Let $k>1$. Fix a circle $\omega$ with center $O$ and radius $r$, and fix a point $A$ with $OA=kr$. Let $AB$, $AC$ be tangents to $\omega$. Choose a variable point $P$ on the minor arc $BC$ in $\omega$. Lines $AB$ and $CP$ intersect at $X$ and lines $AC$ and $BP$ intersect at $Y$. The circles $(BPX)$ and $(CPY)$ meet at another point $Z$. Prove that the line $PZ$ always passes through a fixed point except for one value of $k>1$, and determine this value. Proposed by Ivan Chan Kai Chin
Problem
Source: Own.
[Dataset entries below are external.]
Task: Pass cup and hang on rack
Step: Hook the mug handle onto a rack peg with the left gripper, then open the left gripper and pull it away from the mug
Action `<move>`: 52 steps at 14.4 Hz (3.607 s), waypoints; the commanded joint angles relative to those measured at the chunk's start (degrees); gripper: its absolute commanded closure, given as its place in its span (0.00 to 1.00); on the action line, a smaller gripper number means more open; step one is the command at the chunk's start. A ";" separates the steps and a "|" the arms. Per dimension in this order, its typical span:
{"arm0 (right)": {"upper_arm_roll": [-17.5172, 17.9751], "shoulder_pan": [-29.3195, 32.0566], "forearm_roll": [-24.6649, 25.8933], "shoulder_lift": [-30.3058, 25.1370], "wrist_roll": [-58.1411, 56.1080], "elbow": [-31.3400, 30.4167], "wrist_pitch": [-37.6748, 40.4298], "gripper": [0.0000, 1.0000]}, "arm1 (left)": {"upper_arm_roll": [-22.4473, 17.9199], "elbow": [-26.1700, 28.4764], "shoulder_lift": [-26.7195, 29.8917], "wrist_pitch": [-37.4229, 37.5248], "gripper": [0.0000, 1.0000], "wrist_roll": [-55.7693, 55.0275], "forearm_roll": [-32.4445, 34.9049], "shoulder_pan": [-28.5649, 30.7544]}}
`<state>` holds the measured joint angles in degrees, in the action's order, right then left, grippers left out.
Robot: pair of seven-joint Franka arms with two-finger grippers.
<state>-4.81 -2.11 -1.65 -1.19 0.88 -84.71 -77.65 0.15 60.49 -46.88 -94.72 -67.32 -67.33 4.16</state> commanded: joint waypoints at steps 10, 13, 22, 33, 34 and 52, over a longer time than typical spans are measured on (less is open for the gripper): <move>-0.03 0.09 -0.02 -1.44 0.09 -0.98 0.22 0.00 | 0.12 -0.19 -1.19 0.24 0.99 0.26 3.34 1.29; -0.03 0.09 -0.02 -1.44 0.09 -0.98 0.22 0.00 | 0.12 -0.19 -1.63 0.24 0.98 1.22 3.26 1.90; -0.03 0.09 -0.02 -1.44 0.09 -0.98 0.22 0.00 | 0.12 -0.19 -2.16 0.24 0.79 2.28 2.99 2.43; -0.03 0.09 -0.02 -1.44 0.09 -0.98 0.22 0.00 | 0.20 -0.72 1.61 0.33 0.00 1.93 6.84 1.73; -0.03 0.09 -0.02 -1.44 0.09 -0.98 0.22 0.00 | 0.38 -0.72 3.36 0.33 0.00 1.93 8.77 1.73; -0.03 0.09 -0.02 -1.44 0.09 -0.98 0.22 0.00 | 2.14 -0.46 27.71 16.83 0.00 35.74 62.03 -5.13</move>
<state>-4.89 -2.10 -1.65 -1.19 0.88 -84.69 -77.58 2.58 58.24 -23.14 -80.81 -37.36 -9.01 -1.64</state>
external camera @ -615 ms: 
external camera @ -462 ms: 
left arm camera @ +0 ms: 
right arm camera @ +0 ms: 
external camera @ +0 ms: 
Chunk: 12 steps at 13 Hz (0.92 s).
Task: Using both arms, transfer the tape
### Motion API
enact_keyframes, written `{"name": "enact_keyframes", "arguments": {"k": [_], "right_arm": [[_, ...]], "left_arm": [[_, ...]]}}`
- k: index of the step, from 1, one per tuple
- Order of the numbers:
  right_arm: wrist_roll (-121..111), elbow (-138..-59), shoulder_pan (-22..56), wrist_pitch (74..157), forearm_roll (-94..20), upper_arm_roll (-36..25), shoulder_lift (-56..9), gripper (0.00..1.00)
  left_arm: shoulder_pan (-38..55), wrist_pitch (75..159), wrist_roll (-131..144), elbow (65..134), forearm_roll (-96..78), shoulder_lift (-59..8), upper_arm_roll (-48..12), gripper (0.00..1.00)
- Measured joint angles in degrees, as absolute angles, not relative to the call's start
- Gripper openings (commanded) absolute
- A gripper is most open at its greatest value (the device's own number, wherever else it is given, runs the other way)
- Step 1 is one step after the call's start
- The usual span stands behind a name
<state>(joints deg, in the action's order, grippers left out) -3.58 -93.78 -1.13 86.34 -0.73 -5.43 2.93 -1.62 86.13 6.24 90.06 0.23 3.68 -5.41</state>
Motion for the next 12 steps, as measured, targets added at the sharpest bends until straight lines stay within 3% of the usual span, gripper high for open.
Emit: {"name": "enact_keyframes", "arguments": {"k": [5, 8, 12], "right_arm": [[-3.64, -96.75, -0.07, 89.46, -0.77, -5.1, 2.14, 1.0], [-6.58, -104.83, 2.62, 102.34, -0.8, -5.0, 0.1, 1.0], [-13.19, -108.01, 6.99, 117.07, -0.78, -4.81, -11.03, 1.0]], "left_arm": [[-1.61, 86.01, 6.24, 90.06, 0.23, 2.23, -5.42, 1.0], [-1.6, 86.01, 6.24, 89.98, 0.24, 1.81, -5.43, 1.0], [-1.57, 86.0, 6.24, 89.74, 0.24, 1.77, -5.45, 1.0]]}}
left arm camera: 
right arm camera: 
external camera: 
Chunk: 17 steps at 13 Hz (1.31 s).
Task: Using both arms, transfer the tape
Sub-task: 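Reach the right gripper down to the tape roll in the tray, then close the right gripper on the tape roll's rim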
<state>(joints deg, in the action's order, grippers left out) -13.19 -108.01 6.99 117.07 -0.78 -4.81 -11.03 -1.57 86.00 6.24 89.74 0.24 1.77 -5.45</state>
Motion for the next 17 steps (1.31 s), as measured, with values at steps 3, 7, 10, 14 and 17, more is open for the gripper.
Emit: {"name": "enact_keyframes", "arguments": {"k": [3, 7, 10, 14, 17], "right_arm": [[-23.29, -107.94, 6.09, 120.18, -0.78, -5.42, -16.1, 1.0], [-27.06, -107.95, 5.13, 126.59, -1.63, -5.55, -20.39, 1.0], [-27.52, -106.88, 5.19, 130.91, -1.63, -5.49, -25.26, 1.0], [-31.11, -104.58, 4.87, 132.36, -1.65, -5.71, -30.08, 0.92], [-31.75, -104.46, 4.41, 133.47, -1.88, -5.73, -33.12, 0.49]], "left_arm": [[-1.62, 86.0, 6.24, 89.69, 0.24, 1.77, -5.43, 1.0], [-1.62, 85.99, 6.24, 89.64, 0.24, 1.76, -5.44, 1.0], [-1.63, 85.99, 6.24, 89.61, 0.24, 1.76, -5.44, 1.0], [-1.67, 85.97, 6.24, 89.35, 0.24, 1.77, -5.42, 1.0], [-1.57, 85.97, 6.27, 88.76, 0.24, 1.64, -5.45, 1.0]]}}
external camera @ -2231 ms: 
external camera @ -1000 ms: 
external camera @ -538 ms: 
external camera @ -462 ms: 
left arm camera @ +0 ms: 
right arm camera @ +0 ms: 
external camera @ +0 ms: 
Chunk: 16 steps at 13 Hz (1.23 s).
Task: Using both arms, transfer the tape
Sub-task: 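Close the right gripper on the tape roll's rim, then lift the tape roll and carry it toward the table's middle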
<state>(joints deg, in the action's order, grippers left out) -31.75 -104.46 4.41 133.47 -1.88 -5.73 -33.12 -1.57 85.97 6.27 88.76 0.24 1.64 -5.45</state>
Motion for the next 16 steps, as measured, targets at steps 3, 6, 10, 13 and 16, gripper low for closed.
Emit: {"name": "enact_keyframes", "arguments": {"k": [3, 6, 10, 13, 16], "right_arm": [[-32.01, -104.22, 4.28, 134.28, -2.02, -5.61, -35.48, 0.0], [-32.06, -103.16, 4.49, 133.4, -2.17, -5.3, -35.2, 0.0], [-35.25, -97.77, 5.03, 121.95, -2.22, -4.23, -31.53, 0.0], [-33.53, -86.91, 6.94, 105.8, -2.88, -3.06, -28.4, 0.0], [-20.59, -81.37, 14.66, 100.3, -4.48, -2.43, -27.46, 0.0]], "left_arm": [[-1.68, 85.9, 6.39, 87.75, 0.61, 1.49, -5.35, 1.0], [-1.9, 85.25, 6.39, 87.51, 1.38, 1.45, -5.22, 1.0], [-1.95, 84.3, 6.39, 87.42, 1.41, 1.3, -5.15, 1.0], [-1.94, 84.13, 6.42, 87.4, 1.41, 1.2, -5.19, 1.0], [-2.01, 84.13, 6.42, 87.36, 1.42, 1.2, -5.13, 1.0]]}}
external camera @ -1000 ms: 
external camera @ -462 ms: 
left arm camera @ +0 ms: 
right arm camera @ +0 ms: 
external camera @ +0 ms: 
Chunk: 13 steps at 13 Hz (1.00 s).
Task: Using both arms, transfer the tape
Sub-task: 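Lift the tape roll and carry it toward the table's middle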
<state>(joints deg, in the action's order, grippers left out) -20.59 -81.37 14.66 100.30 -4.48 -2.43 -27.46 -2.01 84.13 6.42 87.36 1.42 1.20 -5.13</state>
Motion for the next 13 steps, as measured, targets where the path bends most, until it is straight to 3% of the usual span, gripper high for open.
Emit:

Malaysian APMO CST 2024 P2
Tags: geometry
PROF65
24.02.2024 15:37
Consider the circumcircle $(L)$ of $ABCO$. Let $I,J$ the centers of $(BPX),(CYP)$; denotes $\angle BOC=2\alpha $ then $ \angle BAO=\frac{\pi}{2}-\alpha$ we claim that $(L)$ is tangent to $(BPX),(CYP)$ internally indeed: $\angle IBA=\angle IBX=\frac{\pi}{2}-\angle BPX=\frac{\pi}{2}-\alpha=\angle BAO$ thus $B,I$ and $L$ are collinear idem for $C,J$ and $L$ hence $PZ$ go through the radical center of the three circles which projectivelly exists but is infinite point if the tangents at $B,C$ are parallel which case is when $B,C,L$ are collinear i.e. $ABCO$ is a square which leads $OA=\sqrt{2} r$
sami1618
30.05.2024 21:59
Answer: $k=\sqrt{2}$ Let $D$ be the point along line $AO$ such that $\angle ABD=\angle BPC$. Notice that $D$ is the point at infinity when $\angle ABD+\angle BAD=180^{\circ}\Rightarrow$ $\frac{1}{2}\angle BAC+\angle BPC=180^{\circ}\Rightarrow \angle BAC=90^{\circ}$. It is sufficient to show that $D$ has equal powers with respect to $(BPX)$ and $(CPY)$ or that the tangents from $D$ to these circles have equal length. We claim in fact that $DB$ and $DC$ are tangent to $(BPX)$ and $(CPY)$. This is just an angle chase $$\angle PBD=\angle BPC-\angle XBP=\angle PXB$$$$\angle PCD=\angle CPB-\angle YCP=\angle PYC$$